We do have auto scaling on these instances based on the queue size but since the application was launched 8 has been more than enough instances, processing quickly enough and it has never scaled out. Note that the credits never expire from these instances making me think we could possibly drop to smaller instances if required, but since the average cost for each clipper is around $700 a year I doubt its worth the effort. It seems like a better idea at this point would be to drop the number of instances from 8 to 4.
In terms of times, the average time to process a clip is under 5 minutes so far. Most of the clips are being made from 300 GB files and from our logging the cache is working quite well and has saved over 200 S3 fetches.
For smaller files they are quite often processed in 30 seconds or under with the experience feeling almost instant for the end users. The instances being shared nothing will re-download files their neighbors so it is not an optimal solution but the reality so far is that the system works very well with a fair amount of praise from the users.
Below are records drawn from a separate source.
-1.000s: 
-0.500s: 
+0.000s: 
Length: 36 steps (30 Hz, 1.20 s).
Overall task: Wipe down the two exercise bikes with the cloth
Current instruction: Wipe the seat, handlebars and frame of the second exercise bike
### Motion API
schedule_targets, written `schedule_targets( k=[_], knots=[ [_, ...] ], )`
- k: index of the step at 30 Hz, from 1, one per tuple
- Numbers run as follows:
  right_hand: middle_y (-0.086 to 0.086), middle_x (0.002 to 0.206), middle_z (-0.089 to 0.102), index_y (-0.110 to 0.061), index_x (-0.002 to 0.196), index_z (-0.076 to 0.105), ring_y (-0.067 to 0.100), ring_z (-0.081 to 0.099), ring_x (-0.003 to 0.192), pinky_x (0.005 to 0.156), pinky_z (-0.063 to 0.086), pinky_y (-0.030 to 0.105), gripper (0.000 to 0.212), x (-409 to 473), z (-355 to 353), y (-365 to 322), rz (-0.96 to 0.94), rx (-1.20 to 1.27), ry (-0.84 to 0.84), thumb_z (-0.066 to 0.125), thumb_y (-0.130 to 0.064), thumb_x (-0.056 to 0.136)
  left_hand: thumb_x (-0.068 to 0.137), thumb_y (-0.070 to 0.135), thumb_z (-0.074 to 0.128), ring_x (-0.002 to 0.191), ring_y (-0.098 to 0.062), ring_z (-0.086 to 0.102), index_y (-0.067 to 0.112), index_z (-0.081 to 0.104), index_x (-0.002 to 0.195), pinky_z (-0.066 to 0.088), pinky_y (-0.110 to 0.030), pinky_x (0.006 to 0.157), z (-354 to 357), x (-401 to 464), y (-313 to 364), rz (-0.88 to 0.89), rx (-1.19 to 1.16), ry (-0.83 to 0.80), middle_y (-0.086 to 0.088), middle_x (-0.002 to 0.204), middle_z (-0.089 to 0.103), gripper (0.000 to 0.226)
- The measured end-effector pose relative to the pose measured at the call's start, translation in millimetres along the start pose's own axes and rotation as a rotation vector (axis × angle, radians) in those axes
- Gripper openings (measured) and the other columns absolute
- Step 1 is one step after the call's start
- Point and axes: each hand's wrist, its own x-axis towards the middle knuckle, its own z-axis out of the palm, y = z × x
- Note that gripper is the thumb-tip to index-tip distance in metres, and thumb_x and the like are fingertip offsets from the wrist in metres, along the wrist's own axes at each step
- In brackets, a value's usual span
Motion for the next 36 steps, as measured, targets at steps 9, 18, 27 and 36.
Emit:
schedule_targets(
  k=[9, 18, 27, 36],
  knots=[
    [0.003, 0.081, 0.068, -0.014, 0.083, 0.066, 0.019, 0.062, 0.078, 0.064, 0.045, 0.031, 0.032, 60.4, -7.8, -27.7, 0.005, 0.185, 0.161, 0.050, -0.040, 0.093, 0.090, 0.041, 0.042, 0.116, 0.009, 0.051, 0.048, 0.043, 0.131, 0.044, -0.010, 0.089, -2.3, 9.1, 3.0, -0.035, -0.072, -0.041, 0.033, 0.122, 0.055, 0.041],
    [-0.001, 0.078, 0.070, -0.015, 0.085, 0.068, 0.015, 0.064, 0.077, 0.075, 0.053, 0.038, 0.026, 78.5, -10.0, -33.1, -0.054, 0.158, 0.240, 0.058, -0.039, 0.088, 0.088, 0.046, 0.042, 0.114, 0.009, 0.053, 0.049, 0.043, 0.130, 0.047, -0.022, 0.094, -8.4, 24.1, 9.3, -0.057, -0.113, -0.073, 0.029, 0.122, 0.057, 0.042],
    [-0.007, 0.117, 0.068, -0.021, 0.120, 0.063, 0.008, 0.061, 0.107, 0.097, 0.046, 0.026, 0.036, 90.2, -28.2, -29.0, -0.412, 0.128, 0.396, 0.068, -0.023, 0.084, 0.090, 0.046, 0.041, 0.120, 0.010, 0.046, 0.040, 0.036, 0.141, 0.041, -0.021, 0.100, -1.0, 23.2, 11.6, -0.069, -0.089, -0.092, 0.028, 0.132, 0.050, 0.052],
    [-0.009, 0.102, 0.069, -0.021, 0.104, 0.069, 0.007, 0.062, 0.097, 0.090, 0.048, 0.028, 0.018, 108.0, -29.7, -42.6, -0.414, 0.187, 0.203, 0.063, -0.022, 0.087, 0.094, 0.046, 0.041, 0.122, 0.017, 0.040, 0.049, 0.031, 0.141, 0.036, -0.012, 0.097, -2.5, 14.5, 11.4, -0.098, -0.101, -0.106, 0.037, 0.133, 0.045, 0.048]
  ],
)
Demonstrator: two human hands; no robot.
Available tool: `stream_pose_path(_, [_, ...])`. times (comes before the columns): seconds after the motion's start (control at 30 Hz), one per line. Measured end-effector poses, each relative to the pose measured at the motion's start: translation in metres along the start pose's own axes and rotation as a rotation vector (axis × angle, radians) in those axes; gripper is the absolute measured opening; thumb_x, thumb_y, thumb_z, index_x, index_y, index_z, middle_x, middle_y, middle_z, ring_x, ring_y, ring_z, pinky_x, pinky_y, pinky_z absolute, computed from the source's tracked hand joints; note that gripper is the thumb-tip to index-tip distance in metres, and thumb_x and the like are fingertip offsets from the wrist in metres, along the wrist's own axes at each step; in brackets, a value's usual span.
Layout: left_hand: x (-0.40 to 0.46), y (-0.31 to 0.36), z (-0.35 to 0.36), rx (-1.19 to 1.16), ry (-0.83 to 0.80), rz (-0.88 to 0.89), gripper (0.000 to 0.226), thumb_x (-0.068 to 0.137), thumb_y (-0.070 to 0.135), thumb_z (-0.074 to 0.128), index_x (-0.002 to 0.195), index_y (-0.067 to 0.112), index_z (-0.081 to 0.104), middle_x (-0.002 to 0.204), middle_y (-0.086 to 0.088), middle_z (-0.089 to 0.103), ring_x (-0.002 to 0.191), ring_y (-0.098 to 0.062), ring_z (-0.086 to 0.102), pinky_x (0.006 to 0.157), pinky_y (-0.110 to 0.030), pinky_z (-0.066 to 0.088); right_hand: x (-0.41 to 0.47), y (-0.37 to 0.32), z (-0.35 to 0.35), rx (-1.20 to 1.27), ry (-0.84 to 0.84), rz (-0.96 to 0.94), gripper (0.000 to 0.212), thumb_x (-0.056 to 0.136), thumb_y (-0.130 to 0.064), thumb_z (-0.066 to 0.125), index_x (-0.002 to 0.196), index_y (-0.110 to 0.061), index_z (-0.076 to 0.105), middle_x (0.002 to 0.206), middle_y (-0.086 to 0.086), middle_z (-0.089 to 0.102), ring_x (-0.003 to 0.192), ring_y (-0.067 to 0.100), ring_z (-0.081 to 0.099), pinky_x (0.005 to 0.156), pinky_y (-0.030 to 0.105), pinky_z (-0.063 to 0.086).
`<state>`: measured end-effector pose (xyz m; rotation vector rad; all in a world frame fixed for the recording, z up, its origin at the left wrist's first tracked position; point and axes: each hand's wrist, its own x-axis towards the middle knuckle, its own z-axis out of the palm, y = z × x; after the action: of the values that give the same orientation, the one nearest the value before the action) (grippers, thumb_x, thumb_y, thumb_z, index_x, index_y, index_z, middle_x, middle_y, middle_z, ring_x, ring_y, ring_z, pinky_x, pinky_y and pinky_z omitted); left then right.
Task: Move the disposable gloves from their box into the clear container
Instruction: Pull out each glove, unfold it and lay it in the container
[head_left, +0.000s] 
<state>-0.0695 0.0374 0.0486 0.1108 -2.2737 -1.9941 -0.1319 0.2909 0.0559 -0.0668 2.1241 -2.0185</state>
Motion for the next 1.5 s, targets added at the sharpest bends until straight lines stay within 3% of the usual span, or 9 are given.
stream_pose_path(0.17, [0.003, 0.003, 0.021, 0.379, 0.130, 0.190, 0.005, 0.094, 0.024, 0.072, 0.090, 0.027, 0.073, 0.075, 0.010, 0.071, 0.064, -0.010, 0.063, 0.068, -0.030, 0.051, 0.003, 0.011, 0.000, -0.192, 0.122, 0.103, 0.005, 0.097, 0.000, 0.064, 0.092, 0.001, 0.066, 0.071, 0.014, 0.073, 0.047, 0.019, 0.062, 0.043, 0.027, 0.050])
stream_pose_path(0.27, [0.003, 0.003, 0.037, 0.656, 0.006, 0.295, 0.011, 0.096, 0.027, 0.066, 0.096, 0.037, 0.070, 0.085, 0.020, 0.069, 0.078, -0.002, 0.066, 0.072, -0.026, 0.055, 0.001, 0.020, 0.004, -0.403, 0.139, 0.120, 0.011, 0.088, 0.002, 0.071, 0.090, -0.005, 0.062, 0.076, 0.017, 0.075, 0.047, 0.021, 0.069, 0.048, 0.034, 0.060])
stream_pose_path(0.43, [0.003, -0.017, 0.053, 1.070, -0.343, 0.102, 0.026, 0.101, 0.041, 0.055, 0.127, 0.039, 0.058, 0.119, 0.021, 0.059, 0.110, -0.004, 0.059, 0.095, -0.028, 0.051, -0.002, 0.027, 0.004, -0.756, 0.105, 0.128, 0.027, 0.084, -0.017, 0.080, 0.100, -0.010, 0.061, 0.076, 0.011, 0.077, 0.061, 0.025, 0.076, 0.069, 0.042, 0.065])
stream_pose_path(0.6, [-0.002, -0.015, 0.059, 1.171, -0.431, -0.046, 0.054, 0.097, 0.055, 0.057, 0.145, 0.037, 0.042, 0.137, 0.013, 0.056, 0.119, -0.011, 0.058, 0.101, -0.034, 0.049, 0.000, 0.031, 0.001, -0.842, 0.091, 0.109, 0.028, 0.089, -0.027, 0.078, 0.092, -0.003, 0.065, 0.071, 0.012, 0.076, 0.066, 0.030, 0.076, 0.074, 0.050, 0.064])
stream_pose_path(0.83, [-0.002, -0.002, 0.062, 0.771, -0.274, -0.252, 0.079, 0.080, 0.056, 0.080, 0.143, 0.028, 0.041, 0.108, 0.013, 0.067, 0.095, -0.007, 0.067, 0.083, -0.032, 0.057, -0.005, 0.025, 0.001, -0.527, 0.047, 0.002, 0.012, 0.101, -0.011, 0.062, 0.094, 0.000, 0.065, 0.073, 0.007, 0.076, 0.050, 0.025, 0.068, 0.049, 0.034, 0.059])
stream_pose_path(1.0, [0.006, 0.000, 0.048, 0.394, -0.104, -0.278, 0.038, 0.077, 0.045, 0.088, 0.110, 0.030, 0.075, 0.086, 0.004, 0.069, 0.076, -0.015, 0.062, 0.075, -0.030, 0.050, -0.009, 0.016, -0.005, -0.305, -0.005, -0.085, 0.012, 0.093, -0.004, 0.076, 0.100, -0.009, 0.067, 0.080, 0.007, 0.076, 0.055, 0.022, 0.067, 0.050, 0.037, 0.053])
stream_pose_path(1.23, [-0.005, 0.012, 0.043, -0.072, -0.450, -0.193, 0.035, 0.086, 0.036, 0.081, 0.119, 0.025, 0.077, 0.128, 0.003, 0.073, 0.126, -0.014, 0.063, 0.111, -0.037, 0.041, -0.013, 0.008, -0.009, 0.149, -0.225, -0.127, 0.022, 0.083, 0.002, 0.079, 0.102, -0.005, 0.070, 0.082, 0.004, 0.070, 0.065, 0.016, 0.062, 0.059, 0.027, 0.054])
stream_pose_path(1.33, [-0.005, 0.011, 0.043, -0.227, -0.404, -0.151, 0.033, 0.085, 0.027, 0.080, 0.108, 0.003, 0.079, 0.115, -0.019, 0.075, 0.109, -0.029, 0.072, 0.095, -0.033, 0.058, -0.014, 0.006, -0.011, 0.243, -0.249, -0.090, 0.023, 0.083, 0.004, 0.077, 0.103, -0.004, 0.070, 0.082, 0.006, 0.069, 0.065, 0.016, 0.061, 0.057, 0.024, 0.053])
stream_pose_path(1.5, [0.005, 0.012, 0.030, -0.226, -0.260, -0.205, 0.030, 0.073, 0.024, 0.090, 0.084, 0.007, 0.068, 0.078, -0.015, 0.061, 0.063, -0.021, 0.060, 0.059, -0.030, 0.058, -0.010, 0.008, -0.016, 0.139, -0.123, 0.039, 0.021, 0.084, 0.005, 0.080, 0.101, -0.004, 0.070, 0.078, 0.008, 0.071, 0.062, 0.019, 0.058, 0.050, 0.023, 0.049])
I doubt we need to optimize any further at this point, but it would be possible if the number of clips became exponential. Some ideas would be having some smarts around how the queue works to ensure the cache is hit more often.
So thats the story. Finally got to implement something I have always wanted and proves the point that no random reading of technology solutions is ever without merit, even if they are not directly applicable to what you are doing today.